_What the task requires_
Word for word, repeat each entry that follows.
BEGIN Listed entries
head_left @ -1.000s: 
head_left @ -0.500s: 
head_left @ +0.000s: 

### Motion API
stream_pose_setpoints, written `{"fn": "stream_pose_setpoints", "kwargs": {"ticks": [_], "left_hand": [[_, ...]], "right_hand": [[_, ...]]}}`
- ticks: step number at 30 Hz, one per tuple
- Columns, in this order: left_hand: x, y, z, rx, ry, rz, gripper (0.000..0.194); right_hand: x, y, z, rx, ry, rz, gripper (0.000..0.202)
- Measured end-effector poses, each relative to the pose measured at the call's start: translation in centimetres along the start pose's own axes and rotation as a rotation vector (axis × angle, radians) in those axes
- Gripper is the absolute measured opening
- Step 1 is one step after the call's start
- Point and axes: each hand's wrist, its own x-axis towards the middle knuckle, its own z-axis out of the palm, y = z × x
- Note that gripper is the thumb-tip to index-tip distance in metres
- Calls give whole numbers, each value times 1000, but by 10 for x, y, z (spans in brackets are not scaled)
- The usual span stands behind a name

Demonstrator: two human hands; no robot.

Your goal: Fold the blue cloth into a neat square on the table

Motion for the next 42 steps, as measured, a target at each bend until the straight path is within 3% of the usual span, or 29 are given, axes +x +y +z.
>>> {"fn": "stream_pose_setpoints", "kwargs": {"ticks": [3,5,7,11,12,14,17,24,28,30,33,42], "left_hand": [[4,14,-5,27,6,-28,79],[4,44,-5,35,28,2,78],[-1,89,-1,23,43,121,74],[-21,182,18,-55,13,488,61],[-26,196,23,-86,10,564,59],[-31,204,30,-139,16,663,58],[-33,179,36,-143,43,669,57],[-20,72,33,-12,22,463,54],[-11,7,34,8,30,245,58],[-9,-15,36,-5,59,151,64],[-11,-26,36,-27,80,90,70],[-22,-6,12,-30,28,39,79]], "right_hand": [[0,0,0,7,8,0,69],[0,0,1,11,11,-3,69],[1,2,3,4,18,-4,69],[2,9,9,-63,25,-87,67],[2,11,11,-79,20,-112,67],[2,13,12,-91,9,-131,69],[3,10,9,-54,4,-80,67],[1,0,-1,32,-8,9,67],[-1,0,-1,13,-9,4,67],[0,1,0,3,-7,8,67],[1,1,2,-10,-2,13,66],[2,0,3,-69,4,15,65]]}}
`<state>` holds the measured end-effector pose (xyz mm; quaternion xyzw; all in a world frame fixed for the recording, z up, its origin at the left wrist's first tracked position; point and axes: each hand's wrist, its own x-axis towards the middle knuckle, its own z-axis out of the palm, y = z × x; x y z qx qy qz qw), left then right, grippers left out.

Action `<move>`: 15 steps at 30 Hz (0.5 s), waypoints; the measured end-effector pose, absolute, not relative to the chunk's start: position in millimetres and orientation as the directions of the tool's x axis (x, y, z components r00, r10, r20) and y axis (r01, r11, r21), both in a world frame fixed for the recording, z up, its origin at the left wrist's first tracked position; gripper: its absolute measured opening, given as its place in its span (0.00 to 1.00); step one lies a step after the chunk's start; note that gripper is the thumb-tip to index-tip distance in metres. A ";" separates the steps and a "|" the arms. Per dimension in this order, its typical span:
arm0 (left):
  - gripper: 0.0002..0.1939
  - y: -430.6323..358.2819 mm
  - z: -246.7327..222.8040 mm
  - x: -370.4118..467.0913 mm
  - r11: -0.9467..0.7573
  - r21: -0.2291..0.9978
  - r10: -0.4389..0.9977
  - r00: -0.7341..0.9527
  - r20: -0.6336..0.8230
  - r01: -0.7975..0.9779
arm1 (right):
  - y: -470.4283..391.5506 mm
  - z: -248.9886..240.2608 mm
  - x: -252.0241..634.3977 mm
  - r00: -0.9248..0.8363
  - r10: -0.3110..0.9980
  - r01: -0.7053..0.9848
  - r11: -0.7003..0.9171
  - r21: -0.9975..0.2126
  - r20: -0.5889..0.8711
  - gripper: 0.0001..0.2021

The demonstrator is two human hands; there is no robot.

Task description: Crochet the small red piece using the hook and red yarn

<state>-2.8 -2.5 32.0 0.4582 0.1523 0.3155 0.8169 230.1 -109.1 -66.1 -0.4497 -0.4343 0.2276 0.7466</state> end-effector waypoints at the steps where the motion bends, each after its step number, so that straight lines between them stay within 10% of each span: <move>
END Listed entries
_Answer to this exercise_
head_left @ -1.000s: 
head_left @ -0.500s: 
head_left @ +0.000s: 

### Motion API
stream_pose_setpoints, written `{"fn": "stream_pose_setpoints", "kwargs": {"ticks": [_], "left_hand": [[_, ...]], "right_hand": [[_, ...]]}}`
- ticks: step number at 30 Hz, one per tuple
- Columns, in this order: left_hand: x, y, z, rx, ry, rz, gripper (0.000..0.194); right_hand: x, y, z, rx, ry, rz, gripper (0.000..0.202)
- Measured end-effector poses, each relative to the pose measured at the call's start: translation in centimetres along the start pose's own axes and rotation as a rotation vector (axis × angle, radians) in those axes
- Gripper is the absolute measured opening
- Step 1 is one step after the call's start
- Point and axes: each hand's wrist, its own x-axis towards the middle knuckle, its own z-axis out of the palm, y = z × x
- Note that gripper is the thumb-tip to index-tip distance in metres
- Calls give whole numbers, each value times 1000, but by 10 for x, y, z (spans in brackets are not scaled)
- The usual span stands behind a name

Demonstrator: two human hands; no robot.

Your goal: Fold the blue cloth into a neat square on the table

Motion for the next 42 steps, as measured, a target at each bend until the straight path is within 3% of the usual span, or 29 are given, axes +x +y +z.
>>> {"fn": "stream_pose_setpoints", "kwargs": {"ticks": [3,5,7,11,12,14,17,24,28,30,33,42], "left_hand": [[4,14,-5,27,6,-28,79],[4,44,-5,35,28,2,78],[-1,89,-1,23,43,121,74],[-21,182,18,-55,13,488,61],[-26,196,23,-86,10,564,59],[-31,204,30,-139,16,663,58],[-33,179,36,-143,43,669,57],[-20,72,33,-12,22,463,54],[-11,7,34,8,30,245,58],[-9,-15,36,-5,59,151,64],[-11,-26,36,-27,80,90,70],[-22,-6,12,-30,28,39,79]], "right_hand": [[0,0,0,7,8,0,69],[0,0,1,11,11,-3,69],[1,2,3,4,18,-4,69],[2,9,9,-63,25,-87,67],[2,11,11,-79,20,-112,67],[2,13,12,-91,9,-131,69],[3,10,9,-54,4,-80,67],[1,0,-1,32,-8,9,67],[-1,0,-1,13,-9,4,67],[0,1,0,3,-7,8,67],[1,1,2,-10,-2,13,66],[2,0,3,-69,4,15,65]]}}
`<state>` holds the measured end-effector pose (xyz mm; quaternion xyzw; all in a world frame fixed for the recording, z up, its origin at the left wrist's first tracked position; point and axes: each hand's wrist, its own x-axis towards the middle knuckle, its own z-axis out of the palm, y = z × x; x y z qx qy qz qw), left then right, grippers left out.

Action `<move>`: 15 steps at 30 Hz (0.5 s), waypoints; the measured end-effector pose, absolute, not relative to the chunk's start: position in millimetres and orientation as the directions of the tool's x axis (x, y, z components r00, r10, r20) and y axis (r01, r11, r21), both in a world frame fixed for the recording, z up, its origin at the left wrist's first tracked position; gripper: its absolute measured opening, given as its place in its span (0.00 to 1.00); step one lies a step after the chunk's start; note that gripper is the thumb-tip to index-tip distance in metres. A ";" separates the steps and a "|" the arms. Per dimension in this order, its typical span:
arm0 (left):
  - gripper: 0.0002..0.1939
  - y: -430.6323..358.2819 mm
  - z: -246.7327..222.8040 mm
  - x: -370.4118..467.0913 mm
  - r11: -0.9467..0.7573
  - r21: -0.2291..0.9978
  - r10: -0.4389..0.9977
  - r00: -0.7341..0.9527
  - r20: -0.6336..0.8230
  - r01: -0.7975..0.9779
arm1 (right):
  - y: -470.4283..391.5506 mm
  - z: -248.9886..240.2608 mm
  - x: -252.0241..634.3977 mm
  - r00: -0.9248..0.8363
  - r10: -0.3110..0.9980
  - r01: -0.7053..0.9848
  - r11: -0.7003..0.9171
  - r21: -0.9975..0.2126
  - r20: -0.5889..0.8711
  - gripper: 0.0001..0.2021

The demonstrator is two human hands; there is no robot.

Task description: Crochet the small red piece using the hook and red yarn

<state>-2.8 -2.5 32.0 0.4582 0.1523 0.3155 0.8169 230.1 -109.1 -66.1 -0.4497 -0.4343 0.2276 0.7466</state> end-effector waypoints at the steps where the motion bends, each after its step number, so that straight lines between them stay within 10% of each span: <move>

With this, the answer is finished.